Saved data entries
************

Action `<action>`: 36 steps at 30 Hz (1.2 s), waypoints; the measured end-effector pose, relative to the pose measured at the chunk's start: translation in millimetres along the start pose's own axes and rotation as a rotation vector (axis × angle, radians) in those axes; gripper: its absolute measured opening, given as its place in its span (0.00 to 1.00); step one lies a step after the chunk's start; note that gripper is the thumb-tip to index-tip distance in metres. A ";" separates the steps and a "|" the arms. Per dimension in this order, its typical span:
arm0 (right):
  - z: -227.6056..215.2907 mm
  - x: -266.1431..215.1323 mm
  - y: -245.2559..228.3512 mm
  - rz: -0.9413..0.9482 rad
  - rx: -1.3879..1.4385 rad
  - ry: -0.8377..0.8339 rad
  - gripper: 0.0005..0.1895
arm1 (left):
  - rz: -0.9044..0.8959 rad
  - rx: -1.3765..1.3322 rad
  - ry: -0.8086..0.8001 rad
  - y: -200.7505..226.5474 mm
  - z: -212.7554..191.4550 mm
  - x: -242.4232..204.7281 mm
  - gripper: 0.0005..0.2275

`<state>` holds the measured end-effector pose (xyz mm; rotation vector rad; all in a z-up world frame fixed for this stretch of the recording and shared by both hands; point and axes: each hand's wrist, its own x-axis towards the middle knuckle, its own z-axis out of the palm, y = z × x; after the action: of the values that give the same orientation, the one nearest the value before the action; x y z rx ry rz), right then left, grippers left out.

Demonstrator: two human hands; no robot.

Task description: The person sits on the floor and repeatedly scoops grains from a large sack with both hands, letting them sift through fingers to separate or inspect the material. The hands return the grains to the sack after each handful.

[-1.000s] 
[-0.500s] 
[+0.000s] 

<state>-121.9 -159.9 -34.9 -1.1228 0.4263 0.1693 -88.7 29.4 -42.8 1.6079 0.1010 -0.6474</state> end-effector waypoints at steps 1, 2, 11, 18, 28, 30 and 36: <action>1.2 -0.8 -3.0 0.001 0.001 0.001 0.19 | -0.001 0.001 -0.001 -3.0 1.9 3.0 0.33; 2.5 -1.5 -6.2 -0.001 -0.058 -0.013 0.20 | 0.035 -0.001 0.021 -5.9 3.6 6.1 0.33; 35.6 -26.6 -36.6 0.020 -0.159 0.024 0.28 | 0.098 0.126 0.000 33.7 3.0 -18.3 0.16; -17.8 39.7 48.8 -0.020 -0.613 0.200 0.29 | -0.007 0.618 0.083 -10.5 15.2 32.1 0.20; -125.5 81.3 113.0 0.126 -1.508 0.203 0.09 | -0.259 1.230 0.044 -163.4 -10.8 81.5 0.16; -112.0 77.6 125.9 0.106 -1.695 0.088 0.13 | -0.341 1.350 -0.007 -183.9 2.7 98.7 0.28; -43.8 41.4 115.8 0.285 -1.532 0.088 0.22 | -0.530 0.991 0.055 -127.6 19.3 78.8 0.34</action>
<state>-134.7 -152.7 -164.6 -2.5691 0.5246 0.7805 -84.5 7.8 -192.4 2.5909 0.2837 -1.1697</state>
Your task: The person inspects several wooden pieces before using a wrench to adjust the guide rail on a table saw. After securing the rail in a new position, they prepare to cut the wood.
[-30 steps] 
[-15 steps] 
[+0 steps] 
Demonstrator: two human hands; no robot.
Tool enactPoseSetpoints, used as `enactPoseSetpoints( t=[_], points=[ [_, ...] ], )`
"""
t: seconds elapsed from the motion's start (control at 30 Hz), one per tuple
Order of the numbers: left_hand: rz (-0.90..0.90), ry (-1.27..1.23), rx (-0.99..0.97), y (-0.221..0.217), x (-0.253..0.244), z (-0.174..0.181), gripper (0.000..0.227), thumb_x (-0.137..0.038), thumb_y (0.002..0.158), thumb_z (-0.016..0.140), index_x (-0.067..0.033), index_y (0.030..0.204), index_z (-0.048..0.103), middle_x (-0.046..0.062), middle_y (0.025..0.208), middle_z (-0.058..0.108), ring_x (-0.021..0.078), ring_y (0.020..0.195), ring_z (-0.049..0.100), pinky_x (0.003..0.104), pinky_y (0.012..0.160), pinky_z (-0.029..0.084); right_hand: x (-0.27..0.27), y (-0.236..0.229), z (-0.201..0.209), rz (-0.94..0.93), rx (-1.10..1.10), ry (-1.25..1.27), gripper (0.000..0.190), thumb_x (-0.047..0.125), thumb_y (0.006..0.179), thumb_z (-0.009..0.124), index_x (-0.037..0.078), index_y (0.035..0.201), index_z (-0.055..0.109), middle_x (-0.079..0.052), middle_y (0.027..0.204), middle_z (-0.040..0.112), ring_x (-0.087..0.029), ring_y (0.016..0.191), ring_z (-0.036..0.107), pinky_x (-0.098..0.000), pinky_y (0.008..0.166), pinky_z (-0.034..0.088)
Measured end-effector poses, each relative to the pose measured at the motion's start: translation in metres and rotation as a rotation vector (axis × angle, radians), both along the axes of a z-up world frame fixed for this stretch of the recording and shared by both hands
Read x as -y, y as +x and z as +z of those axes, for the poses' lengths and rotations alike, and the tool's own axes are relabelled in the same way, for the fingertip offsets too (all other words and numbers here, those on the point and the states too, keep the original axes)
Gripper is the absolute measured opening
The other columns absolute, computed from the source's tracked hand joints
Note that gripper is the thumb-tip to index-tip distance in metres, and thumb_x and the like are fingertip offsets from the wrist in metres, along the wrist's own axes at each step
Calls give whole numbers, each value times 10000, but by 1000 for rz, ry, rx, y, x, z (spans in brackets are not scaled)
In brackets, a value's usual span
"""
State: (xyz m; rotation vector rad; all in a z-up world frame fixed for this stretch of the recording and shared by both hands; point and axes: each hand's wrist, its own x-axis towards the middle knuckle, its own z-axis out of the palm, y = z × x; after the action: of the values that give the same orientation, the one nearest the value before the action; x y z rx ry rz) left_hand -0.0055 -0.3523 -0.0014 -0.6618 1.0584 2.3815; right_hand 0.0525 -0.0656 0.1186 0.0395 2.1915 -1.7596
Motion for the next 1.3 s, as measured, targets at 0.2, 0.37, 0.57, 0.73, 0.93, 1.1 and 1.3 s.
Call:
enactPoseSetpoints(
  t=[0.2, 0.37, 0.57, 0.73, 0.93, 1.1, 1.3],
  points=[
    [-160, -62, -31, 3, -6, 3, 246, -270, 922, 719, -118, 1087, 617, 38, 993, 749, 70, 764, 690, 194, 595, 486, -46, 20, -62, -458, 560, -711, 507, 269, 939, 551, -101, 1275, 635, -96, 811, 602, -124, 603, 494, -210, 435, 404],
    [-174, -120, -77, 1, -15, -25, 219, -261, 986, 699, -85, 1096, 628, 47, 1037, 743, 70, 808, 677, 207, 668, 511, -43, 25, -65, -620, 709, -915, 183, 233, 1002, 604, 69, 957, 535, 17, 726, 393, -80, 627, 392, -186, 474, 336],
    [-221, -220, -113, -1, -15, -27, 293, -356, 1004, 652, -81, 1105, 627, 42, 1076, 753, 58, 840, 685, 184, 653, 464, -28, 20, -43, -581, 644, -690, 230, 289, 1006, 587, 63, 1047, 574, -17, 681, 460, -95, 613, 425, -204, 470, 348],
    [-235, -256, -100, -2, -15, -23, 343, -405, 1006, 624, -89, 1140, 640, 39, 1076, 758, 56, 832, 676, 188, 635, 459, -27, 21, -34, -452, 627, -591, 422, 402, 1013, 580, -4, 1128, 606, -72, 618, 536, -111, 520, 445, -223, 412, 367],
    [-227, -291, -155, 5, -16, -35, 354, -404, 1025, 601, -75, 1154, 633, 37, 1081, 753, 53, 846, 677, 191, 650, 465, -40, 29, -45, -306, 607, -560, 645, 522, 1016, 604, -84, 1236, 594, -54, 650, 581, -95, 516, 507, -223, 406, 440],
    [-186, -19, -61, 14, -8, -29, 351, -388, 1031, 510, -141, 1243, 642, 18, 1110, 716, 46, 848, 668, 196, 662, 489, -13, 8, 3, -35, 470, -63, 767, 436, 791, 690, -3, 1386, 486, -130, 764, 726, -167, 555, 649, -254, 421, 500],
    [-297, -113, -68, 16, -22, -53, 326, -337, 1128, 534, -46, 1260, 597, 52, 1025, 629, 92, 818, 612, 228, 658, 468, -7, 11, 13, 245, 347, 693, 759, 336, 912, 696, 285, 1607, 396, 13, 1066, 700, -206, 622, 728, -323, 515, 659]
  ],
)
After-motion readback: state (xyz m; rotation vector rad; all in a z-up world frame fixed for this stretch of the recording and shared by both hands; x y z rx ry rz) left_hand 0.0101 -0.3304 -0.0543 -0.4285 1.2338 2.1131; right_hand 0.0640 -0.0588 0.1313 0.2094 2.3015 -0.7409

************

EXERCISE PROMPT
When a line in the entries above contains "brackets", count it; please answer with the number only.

RESULT OF THE EXERCISE
2